* [Task objective]
Restate the listing below line for line and word for word, without the pictures.

──────── Source data

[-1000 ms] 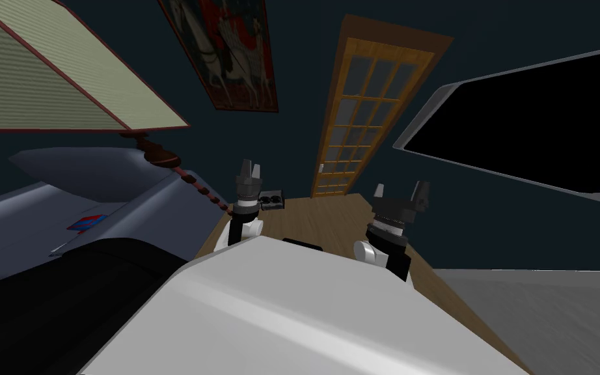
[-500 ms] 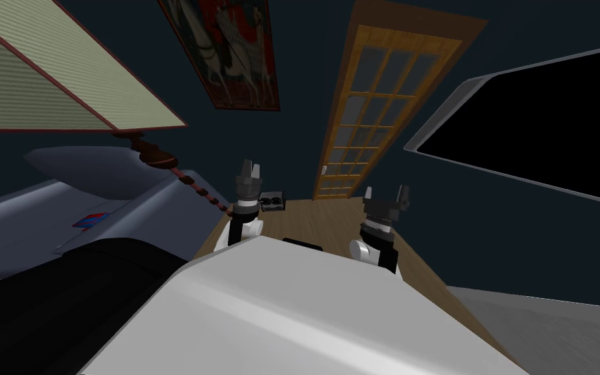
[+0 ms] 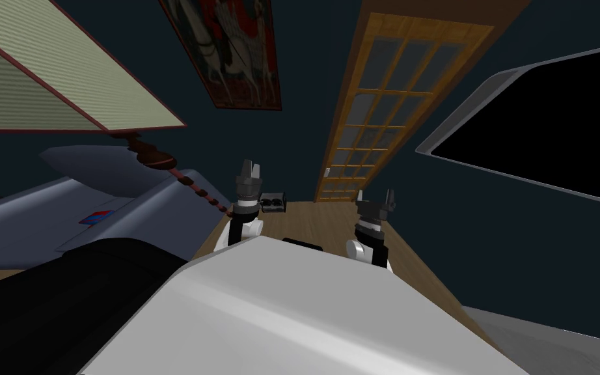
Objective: Pull the door open
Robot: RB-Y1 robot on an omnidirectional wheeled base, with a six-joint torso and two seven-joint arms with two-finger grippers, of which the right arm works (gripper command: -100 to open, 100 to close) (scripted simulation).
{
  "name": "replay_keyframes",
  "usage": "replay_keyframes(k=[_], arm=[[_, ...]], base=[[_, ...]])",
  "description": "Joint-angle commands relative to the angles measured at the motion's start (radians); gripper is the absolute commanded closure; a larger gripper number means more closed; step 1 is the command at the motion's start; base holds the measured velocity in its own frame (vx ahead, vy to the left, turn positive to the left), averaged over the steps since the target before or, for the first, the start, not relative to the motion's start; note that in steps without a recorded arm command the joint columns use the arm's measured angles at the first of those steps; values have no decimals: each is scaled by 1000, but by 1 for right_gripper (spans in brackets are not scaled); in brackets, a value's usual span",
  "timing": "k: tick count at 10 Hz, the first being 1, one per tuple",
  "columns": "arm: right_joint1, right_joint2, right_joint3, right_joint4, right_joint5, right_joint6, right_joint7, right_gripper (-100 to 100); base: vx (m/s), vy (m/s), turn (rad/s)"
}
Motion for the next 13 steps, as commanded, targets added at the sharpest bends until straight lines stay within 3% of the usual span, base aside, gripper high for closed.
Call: replay_keyframes(k=[1, 13], arm=[[-4, -14, 16, 38, -25, -11, -42, -100], [-59, -86, 86, 287, -154, -87, -257, -100]], base=[[114, -29, 112], [102, -25, 82]])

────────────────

* [Response]
[-1000 ms] 
[-500 ms] 
[+0 ms] 
Objective: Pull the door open
Robot: RB-Y1 robot on an omnidirectional wheeled base, with a six-joint torso and two seven-joint arms with two-finger grippers, of which the right arm works (gripper command: -100 to open, 100 to close) (scripted simulation).
{
  "name": "replay_keyframes",
  "usage": "replay_keyframes(k=[_], arm=[[_, ...]], base=[[_, ...]])",
  "description": "Joint-angle commands relative to the angles measured at the motion's start (radians); gripper is the absolute commanded closure; a larger gripper number means more closed; step 1 is the command at the motion's start; base holds the measured velocity in its own frame (vx ahead, vy to the left, turn positive to the left), averaged over the steps since the target before or, for the first, the start, not relative to the motion's start; note that in steps without a recorded arm command the joint columns use the arm's measured angles at the first of those steps; values have no decimals: each is scaled by 1000, but by 1 for right_gripper (spans in brackets are not scaled); in brackets, a value's usual span",
  "timing": "k: tick count at 10 Hz, the first being 1, one per tuple",
  "columns": "arm: right_joint1, right_joint2, right_joint3, right_joint4, right_joint5, right_joint6, right_joint7, right_gripper (-100 to 100); base: vx (m/s), vy (m/s), turn (rad/s)"
}
Motion for the next 13 steps, as commanded, targets added at the sharpest bends until straight lines stay within 3% of the usual span, base aside, gripper high for closed.
Call: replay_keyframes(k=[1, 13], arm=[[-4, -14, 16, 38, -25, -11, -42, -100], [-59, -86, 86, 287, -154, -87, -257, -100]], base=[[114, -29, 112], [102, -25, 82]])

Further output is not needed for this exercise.